### PROBLEM TO WORK ON:
Whenever a line in the data contains "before", show that line.

### SUPPLIED DATA:
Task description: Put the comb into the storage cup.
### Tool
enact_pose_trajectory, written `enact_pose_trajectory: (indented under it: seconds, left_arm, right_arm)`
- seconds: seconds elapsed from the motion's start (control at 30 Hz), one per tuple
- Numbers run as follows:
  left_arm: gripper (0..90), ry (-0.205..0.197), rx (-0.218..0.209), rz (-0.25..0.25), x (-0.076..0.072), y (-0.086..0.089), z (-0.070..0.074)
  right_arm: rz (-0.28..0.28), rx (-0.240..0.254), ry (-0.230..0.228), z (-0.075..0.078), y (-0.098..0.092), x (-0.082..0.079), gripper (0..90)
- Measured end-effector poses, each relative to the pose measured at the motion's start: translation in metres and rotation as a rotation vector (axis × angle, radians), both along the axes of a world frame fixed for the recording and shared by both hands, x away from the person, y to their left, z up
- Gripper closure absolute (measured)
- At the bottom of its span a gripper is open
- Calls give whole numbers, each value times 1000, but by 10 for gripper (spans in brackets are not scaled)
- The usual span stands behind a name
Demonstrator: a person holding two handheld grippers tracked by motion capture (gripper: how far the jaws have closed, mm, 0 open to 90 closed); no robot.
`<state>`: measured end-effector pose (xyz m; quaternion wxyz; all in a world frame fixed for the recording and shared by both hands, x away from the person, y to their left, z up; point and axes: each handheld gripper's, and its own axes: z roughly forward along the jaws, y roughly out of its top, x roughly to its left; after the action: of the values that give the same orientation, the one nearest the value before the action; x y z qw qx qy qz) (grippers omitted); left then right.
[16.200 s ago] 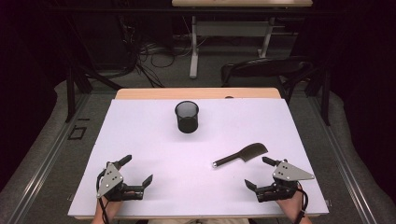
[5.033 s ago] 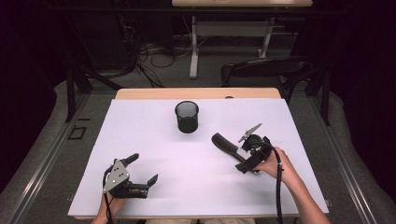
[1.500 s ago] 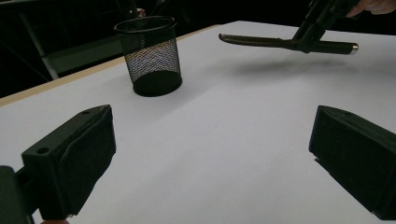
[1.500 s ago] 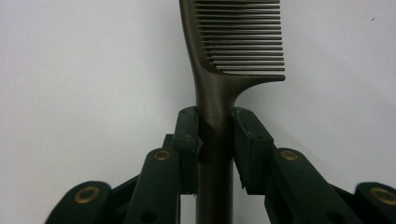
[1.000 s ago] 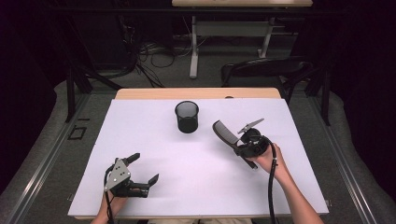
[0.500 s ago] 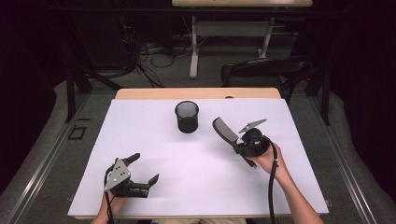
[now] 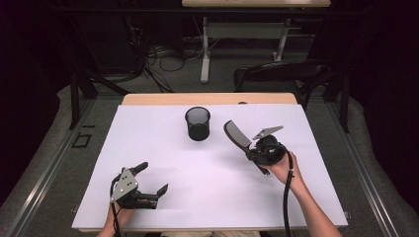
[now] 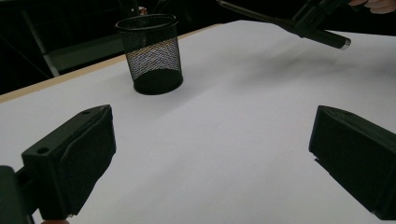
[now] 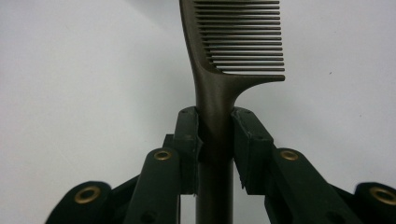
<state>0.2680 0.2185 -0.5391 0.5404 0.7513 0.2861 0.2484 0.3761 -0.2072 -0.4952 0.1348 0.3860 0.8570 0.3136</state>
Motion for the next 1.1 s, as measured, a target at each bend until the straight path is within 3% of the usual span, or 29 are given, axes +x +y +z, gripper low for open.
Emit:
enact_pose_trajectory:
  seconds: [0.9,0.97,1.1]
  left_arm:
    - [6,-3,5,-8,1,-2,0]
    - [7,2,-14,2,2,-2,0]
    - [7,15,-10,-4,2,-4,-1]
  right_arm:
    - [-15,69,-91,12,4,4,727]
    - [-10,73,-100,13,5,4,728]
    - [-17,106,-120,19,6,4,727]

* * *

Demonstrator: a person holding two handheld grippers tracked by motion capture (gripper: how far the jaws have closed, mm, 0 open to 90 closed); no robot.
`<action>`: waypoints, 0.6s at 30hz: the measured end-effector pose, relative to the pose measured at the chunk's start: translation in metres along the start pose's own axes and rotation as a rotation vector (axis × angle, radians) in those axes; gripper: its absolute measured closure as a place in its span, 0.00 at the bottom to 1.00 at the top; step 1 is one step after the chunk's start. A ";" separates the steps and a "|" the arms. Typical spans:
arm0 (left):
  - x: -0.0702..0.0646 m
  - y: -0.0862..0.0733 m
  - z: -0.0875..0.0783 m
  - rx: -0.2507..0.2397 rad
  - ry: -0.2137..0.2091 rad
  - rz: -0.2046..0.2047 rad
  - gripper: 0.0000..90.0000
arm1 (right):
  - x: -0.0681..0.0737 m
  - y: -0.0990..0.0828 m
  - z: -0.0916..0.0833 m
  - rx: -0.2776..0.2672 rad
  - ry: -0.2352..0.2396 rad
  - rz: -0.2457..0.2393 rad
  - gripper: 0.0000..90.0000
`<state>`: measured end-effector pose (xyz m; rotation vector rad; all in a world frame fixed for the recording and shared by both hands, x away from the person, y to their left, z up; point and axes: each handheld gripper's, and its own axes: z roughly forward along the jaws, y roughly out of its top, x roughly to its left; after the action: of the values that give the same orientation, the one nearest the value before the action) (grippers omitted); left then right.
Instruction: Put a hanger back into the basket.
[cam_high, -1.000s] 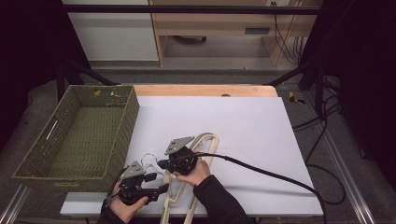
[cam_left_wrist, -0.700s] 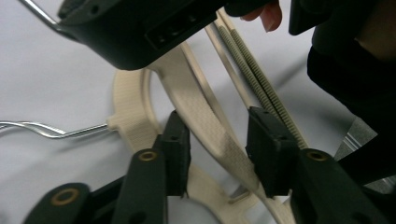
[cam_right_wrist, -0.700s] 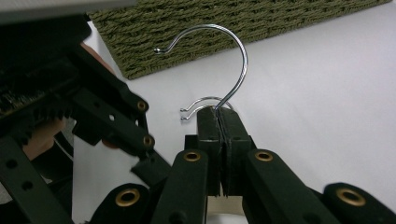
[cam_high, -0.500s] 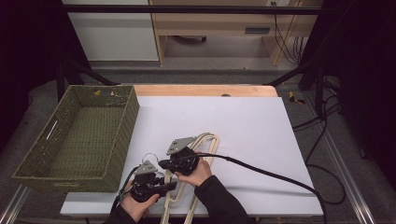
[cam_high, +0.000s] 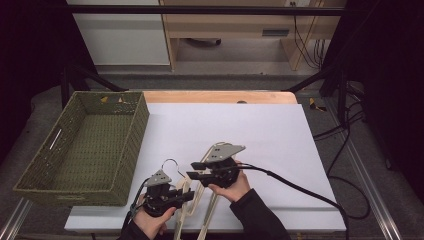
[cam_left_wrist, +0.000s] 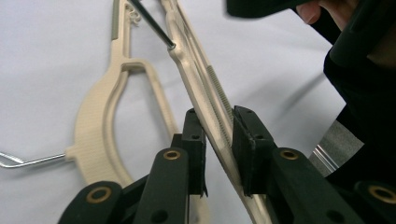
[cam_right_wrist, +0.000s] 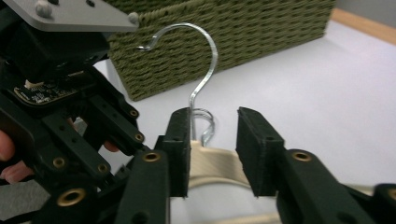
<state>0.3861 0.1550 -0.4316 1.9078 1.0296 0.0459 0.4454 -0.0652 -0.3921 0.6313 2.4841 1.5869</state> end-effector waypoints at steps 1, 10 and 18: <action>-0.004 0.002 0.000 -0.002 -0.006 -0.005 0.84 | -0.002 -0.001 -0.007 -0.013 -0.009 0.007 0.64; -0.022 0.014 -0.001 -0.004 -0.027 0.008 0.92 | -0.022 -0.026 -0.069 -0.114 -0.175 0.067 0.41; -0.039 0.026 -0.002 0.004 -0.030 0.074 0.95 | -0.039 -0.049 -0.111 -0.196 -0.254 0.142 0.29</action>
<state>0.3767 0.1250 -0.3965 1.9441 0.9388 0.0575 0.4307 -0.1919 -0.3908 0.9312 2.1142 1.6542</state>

### EXERCISE SOLUTION:
`<state>`: measured end-effector pose (xyz m; quaternion wxyz; all in a world frame fixed for the recording and shared by both hands, x away from the person, y to their left, z up; point and axes: each handheld gripper's, and its own axes: z roughly forward along the jaws, y roughly out of its top, x roughly to its left; after the action: of the values that give the same orientation, the one nearest the value before the action; x y z qw qx qy qz) (grippers omitted); left then right.
`<state>`: measured end-effector pose (xyz m; rotation vector rad; all in a world frame fixed for the recording and shared by both hands, x away from the person, y to their left, z up; point and axes: each handheld gripper's, and its own axes: z roughly forward along the jaws, y roughly out of its top, x roughly to its left; after the action: of the values that give the same orientation, the one nearest the value before the action) (grippers omitted); left then right.

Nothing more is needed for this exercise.